Footnotes
1. Easy is a relative term: without COM, some sorts of programming are simply not possible and thus the term easy is utterly empty. [Back]
2. The term interface is used in a very similar sense in the Component Object Request Broker Architecture (CORBA) design of the Object Management Group. In both cases the idea of an interface is a signature of functions and, implicitly, capabilities, entirely abstracted from the implementation. The major difference between COM and CORBA at this high level is that CORBA objects have one and only one interface while COM objects can have many interfaces simultaneously. DCE RPC (from OSF) uses the term interface in a similar manner. [Back]

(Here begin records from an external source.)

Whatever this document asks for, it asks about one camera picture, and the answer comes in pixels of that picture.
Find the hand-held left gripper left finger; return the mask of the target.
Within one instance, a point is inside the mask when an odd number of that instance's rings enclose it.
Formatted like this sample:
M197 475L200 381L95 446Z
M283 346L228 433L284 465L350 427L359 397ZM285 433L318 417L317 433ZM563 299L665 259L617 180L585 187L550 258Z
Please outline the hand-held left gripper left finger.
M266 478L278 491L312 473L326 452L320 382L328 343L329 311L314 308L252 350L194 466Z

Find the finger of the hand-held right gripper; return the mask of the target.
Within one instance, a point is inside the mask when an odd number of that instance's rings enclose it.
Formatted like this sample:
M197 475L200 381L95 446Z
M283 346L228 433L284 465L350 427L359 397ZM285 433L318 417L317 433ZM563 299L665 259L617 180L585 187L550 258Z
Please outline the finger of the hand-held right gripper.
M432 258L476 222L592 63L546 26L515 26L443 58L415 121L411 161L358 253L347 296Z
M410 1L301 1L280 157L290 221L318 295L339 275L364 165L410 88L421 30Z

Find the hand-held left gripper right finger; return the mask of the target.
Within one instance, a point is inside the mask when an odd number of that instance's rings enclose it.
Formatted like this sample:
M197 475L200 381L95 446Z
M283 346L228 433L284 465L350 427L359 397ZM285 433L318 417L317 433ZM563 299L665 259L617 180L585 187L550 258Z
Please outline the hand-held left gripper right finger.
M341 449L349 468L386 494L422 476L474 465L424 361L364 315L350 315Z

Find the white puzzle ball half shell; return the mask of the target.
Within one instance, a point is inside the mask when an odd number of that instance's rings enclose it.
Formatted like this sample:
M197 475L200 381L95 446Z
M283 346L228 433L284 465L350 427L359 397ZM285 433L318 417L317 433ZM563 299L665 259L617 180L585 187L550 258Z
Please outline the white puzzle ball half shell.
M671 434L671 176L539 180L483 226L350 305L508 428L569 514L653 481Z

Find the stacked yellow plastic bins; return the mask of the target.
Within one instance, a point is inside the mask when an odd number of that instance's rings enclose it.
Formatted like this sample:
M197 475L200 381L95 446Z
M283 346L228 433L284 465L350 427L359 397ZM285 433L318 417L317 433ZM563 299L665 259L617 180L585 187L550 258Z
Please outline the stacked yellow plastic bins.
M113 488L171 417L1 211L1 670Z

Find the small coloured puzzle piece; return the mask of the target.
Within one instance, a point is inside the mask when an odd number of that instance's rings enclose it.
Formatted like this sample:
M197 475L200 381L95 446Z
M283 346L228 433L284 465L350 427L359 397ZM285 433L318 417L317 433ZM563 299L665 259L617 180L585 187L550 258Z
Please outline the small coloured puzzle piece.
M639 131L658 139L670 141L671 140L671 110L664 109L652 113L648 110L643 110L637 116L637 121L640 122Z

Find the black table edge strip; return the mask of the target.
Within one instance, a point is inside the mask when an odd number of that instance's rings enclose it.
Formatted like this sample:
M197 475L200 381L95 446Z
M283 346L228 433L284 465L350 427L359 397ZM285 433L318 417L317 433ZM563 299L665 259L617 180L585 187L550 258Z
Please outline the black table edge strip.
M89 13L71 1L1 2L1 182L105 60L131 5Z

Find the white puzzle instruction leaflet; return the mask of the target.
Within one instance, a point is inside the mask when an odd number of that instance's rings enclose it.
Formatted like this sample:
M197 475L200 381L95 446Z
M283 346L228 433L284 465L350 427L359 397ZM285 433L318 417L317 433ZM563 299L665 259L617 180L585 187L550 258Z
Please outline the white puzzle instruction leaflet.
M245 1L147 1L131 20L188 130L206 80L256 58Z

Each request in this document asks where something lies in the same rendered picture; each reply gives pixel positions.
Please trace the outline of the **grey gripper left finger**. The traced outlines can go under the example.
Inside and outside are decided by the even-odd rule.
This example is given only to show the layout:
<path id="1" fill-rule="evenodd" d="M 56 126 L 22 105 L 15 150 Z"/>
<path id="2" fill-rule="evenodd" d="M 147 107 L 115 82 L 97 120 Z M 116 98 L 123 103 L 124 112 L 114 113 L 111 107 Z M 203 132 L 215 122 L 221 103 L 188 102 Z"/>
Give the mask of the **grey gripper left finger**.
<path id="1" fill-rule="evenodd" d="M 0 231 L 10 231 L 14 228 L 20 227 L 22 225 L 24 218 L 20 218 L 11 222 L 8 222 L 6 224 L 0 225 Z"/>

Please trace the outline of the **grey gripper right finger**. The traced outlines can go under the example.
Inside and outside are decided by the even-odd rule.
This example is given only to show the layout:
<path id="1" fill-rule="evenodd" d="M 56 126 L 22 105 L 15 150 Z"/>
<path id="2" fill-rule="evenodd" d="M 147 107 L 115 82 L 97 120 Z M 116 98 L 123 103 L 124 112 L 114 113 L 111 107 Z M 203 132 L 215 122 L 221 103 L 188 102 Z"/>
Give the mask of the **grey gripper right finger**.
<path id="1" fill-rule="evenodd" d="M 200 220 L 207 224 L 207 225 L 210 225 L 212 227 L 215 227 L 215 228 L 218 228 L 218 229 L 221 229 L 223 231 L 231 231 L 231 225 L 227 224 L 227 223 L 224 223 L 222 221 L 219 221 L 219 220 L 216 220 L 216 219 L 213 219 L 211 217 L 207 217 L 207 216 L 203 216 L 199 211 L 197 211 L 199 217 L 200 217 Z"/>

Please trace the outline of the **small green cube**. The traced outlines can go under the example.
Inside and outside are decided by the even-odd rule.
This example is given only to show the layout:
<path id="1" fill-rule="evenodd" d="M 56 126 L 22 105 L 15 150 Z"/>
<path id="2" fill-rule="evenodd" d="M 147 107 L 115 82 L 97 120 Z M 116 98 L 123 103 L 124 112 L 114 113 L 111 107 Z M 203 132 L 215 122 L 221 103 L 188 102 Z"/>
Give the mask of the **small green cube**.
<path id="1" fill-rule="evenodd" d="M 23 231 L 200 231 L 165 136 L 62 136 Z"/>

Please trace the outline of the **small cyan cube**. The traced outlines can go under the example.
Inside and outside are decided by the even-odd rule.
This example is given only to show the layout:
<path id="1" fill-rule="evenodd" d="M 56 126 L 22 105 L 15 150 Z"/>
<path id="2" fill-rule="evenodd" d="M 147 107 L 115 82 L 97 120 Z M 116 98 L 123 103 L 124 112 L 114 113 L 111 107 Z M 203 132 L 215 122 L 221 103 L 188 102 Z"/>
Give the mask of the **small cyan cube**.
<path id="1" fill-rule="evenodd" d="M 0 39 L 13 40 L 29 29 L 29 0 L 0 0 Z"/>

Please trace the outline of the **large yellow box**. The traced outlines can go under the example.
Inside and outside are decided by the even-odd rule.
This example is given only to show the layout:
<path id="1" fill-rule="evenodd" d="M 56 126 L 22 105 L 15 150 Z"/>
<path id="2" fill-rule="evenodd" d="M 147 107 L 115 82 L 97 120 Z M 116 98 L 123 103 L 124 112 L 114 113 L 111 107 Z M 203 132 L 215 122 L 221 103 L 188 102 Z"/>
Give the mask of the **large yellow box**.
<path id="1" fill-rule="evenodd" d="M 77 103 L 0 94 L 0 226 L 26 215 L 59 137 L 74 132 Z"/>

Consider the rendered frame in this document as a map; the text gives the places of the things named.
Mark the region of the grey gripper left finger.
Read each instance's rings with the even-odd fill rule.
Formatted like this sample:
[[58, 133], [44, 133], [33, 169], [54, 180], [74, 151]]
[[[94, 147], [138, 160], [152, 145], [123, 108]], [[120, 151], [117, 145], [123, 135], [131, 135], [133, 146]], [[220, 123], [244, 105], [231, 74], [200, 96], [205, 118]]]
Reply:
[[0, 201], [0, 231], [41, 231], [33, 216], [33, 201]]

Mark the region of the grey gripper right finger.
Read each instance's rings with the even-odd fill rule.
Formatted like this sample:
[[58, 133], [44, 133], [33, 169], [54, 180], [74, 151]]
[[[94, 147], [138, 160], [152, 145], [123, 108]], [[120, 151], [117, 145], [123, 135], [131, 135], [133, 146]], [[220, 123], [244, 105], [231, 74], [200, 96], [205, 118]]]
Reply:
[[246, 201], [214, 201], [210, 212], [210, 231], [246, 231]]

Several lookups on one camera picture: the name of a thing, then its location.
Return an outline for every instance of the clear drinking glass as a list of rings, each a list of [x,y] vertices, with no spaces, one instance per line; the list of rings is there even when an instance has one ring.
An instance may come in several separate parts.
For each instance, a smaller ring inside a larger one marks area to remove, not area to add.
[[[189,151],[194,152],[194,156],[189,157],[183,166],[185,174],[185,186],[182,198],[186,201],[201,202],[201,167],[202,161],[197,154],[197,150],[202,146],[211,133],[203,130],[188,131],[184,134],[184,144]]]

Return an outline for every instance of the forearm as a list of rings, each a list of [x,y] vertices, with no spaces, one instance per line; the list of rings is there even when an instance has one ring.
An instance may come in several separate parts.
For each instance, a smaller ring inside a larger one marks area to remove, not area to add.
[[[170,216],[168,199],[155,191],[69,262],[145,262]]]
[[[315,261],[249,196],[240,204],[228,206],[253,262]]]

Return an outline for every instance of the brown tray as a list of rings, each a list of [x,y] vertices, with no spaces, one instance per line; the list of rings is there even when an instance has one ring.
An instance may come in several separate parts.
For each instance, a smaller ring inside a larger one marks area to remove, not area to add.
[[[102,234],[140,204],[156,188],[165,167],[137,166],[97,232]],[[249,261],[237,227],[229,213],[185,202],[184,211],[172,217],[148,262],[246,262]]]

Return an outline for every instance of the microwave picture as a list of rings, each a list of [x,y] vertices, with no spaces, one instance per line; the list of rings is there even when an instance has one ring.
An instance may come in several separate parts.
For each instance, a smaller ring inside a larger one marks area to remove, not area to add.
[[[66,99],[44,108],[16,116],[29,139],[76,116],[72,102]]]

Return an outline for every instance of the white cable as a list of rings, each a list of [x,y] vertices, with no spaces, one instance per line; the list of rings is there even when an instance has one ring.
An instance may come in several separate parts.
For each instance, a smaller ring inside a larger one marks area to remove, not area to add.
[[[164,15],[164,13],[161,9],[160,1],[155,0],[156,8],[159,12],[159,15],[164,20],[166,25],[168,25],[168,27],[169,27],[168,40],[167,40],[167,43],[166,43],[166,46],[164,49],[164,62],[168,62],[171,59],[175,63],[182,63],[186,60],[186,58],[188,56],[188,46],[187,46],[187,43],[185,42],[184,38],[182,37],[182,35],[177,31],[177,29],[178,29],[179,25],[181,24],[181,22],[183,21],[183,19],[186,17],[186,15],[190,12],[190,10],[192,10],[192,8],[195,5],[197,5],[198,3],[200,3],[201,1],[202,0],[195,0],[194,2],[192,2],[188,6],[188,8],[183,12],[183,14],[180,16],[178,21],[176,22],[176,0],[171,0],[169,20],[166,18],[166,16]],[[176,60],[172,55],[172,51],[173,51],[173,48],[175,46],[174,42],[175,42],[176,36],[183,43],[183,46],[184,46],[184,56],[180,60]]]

3. Indeed, in principle the intrinsic method dispatch overhead of COM is in fact less than the intrinsic overhead of C++ multiple inheritance method invocations. In a multiple inheritance situation, C++ must on every method invocation adjust the this pointer to be as appropriate for the actual method which is to be executed. In an COM object which supports multiple interfaces, which is directly analogous to the multiple inheritance situation, one must of course also do a similar sort of adjustment, and this is done in the QueryInterface method. However, when using a given interface on the object, one can invoke QueryInterface once and use the returned pointer many times. Thus, the cost of the QueryInterface operation can be amortized over all the subsequent usage, resulting in less overall dispatch overhead. Be aware, however, that this distinction is completely academic. In almost all real word situations, both dispatch mechanisms provide more than adequate performance. [Back]
4. There can be subtle differences in the flow-of-control between calling in-process and out-of-process objects. In particular, an out-of-process object call may result in a call-back prior to the completion of the original call. COM provides standard mechanisms to deal with call-backs and reentrancy; even on single-threaded operating systems. Without such standards, true interoperability between out-of-process objects (of which cross-network objects is just a typical case) is impossible. [Back]
5. Although class and type can often be used interchangeably, in COM a type is the total signature of an object, which is the union of the interfaces that the object supports. Class is a particular implementation of a type, and can include certain unique implementation-specific attributes such as product name, icon, etc. For example, the chart type (identified by a GUID by whomever first defines that particular combination of interfaces) might be supported by Lotus™ 1-2-3 for Windows and Microsoft Excel for the Apple Macintosh, each of which are separate classes. Normally, types are polymorphic; any consumer of the services provided by interfaces making up the type can use any class that implements the type. [Back]
6. As an illustration of how unique GUIDs are consider that one could generate 10 million GUIDs a second until the year 5770 AD and each one would be unique. [Back]
7. See, for example, Richard Helm (Senior Researcher, IBM Thomas J. Watson Research Center), Ensuring Semantic Integrity of Reusable Objects (Panel), OOPSLA '92 Conference Proceedings, p.300; John Lamping (Xerox PARC), Typing the Specialization Interface, OOPSLA '93 Conference Proceedings, p.201. [Back]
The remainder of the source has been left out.